Mocking and Stubbing Strategies in Tests

Pick the right test double for the job. Compare mocks, stubs, fakes, and spies, and learn when to skip them entirely.

·4 min read · By Codeloom
Intermediate 8 min read

What you'll learn

  • The difference between mocks, stubs, fakes, and spies
  • When to mock and when to use the real thing
  • How to mock HTTP boundaries cleanly
  • Why overmocking hurts
  • How to evolve your test doubles over time

Prerequisites

  • Comfortable writing basic unit tests

What and Why

Tests need to control inputs and isolate the unit under test. Test doubles let us swap real collaborators for controllable stand-ins. Picking the right kind keeps tests fast and meaningful, while choosing poorly leads to brittle, low-value test suites.

Mental Model

Test doubles come in four flavors that get confused often.

  • Stub: returns canned data. No assertions.
  • Mock: records calls and asserts on them.
  • Fake: a working but simplified implementation, like an in-memory database.
  • Spy: a real object wrapped so you can observe calls without changing behavior.
Need controlled input?  --> Stub
Need to verify interaction? --> Mock or Spy
Need realistic behavior offline? --> Fake
Don't actually need isolation? --> Use the real collaborator
Choosing a test double

Hands-on Example

A function that emails users about new orders.

// notifier.js
export class Notifier {
  constructor({ emailClient, db }) {
    this.emailClient = emailClient;
    this.db = db;
  }
  async notifyOrder(orderId) {
    const order = await this.db.orders.get(orderId);
    if (!order) return false;
    await this.emailClient.send(order.userEmail, "Your order", `Total: ${order.total}`);
    return true;
  }
}

Stub the database, mock the email client.

import { test, expect, vi } from "vitest";
import { Notifier } from "./notifier.js";

test("notifies user via email", async () => {
  const db = { orders: { get: async () => ({ id: 1, userEmail: "a@x.io", total: 42 }) } };
  const emailClient = { send: vi.fn().mockResolvedValue(true) };

  const n = new Notifier({ db, emailClient });
  const ok = await n.notifyOrder(1);

  expect(ok).toBe(true);
  expect(emailClient.send).toHaveBeenCalledWith("a@x.io", "Your order", "Total: 42");
});

The db is a stub, no assertions on it. The emailClient is a mock; we verify how it was called.

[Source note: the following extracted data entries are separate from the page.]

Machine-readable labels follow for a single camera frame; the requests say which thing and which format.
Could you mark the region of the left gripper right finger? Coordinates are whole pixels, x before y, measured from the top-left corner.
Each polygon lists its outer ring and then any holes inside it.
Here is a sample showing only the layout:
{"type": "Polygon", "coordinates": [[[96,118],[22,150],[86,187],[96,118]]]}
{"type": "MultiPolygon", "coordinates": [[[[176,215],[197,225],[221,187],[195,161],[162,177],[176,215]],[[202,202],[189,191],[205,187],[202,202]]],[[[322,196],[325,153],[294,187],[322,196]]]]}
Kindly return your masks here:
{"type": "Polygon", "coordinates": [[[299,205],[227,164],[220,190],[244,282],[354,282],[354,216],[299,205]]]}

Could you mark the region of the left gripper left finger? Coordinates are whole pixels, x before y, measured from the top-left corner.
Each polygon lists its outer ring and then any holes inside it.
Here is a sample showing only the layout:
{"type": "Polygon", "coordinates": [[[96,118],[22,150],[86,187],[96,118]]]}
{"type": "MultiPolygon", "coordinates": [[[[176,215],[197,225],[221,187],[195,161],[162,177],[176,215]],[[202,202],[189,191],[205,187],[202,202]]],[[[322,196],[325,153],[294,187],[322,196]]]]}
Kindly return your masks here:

For HTTP calls, mock at the network boundary, not the client library.

import { setupServer } from "msw/node";
import { http, HttpResponse } from "msw";

const server = setupServer(
  http.get("https://api.example.com/user/1", () =>
    HttpResponse.json({ id: 1, name: "Ada" })),
);

beforeAll(() => server.listen());
afterAll(() => server.close());

A fake makes integration tests realistic without hitting the network.

class InMemoryUserRepo {
  constructor() { this.rows = new Map(); }
  async save(u) { this.rows.set(u.id, u); return u; }
  async byId(id) { return this.rows.get(id) ?? null; }
}

Common Pitfalls

  • Mocking everything. Tests pass even when the real code is broken because the doubles never reflected reality.
  • Asserting too much about call shape. Hard-coding argument order makes refactors painful for no real safety.
  • Mocking what you do not own. If you mock a third-party library’s internals, every upgrade breaks tests.
  • Replacing the database in integration tests. Use a real DB or an in-memory fake instead of a half-mock.
  • Forgetting cleanup. Stale mocks leak between tests and cause flakes that surface days later.

Practical Tips

  • Mock at architectural seams: HTTP, database, time. Avoid mocking your own pure functions.
  • Use vi.fn() or jest.fn() to combine stub and mock when you need both control and observation.
  • Wrap external services behind a small interface in your code. Tests can swap the implementation easily.
  • Lean on tools like msw for HTTP, nock for Node, and httpx mocking or respx for Python.
  • Promote stubs to fakes when they grow logic. Fakes are easier to maintain than ever-expanding stub maps.

Wrap-up

Mocks, stubs, fakes, and spies are different tools for different jobs. Stubs feed inputs, mocks verify interactions, fakes mimic behavior, and spies watch without interfering. Use them where they earn their keep, prefer real collaborators when speed and isolation are not at risk, and your test suite will grow into a confident safety net instead of a maintenance burden.